Items from a data source:

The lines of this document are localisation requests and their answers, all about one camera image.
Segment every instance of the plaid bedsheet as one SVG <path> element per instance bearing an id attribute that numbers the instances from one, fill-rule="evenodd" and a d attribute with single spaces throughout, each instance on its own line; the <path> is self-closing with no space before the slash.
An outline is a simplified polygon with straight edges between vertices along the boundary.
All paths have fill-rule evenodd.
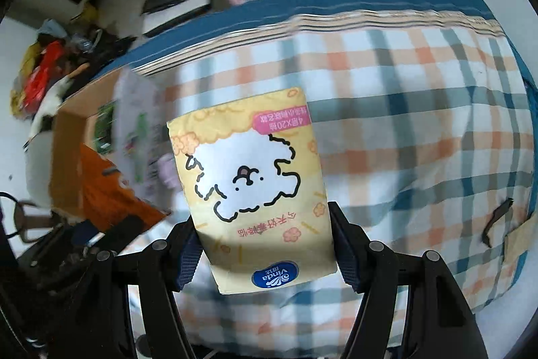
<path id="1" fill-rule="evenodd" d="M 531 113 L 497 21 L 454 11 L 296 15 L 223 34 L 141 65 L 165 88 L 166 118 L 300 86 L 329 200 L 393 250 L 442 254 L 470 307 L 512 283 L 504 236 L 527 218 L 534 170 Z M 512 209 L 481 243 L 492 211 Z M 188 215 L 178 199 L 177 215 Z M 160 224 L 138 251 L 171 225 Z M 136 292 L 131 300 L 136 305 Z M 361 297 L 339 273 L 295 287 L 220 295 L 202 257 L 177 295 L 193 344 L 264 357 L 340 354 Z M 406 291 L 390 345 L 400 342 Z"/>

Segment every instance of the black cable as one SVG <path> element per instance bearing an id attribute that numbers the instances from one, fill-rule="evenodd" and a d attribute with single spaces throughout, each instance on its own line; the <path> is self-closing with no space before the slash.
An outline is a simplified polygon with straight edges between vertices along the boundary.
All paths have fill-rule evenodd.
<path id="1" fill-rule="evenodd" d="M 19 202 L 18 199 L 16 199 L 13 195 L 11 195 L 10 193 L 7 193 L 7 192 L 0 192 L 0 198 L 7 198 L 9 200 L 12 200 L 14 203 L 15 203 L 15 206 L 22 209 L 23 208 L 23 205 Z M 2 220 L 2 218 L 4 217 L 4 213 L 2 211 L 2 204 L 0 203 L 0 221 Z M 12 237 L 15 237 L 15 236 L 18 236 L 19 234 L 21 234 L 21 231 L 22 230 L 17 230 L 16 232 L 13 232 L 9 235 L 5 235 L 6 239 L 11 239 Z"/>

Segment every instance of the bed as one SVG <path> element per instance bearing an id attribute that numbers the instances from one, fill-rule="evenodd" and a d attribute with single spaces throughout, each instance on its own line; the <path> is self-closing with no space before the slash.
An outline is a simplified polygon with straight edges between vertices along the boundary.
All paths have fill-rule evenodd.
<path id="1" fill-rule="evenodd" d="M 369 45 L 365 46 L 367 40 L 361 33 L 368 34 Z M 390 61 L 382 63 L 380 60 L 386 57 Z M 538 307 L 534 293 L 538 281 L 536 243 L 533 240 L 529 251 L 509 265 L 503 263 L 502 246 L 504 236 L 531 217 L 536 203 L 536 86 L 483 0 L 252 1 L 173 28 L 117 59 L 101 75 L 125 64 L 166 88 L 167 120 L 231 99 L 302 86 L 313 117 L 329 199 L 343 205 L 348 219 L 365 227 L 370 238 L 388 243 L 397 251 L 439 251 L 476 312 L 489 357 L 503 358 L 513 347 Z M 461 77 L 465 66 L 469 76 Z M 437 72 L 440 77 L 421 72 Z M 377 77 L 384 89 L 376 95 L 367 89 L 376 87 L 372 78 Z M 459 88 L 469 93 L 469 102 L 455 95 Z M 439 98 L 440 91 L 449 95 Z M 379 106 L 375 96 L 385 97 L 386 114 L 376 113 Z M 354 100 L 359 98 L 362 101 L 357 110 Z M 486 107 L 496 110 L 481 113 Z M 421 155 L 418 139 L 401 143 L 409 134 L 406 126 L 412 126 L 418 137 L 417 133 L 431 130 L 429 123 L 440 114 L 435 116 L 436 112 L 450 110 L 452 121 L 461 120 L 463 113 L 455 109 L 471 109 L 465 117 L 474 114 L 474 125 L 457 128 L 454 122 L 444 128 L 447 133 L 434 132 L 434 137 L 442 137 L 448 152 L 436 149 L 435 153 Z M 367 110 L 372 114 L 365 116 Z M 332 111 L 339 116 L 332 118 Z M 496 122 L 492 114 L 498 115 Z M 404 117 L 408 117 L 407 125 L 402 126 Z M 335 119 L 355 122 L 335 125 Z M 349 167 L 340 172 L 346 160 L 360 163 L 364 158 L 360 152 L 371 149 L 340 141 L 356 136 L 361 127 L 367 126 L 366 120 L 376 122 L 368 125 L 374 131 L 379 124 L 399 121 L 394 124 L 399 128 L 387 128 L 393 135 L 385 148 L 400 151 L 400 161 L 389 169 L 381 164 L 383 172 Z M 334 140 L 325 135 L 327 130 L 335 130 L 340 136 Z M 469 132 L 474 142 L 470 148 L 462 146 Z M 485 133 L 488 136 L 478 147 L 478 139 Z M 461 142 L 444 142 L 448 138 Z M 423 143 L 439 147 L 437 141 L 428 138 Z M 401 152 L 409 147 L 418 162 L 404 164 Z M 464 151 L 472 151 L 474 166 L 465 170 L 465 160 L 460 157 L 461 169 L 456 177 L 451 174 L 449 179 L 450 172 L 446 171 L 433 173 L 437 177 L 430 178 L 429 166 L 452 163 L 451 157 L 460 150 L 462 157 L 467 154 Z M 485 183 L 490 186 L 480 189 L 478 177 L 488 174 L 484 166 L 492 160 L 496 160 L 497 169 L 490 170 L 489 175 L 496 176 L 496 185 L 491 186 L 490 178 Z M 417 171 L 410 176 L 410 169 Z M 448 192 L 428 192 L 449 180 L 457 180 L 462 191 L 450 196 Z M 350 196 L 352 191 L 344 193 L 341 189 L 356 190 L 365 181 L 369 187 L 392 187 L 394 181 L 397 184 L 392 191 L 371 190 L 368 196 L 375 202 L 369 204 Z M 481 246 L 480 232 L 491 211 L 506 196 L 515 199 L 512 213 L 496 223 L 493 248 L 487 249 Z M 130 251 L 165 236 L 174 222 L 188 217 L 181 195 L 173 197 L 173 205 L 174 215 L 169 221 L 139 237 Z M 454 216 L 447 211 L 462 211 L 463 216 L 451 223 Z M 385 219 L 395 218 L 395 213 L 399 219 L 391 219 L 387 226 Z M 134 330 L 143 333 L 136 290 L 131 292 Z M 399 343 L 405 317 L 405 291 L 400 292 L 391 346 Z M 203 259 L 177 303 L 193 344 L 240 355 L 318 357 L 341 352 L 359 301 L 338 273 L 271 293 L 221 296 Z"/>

## [TASK ITEM]
In the entries above, find each line with the word "before" and copy it.

## [RESPONSE AREA]
Segment every instance of the plaid bedsheet as one SVG <path> element per instance bearing an id attribute that numbers the instances from one, fill-rule="evenodd" and a d attribute with single spaces throughout, each instance on its own line; the <path> is self-closing with no space before the slash.
Segment every instance of the black cable as one SVG <path> element per instance bearing an id attribute that numbers the instances from one, fill-rule="evenodd" and a d attribute with single spaces throughout, each instance on its own line; the <path> is self-closing with no space before the slash.
Segment every instance of the bed as one SVG <path> element per instance bearing an id attribute that numbers the instances from one, fill-rule="evenodd" and a d attribute with single spaces throughout, each instance on its own line; the <path> is self-closing with no space before the slash.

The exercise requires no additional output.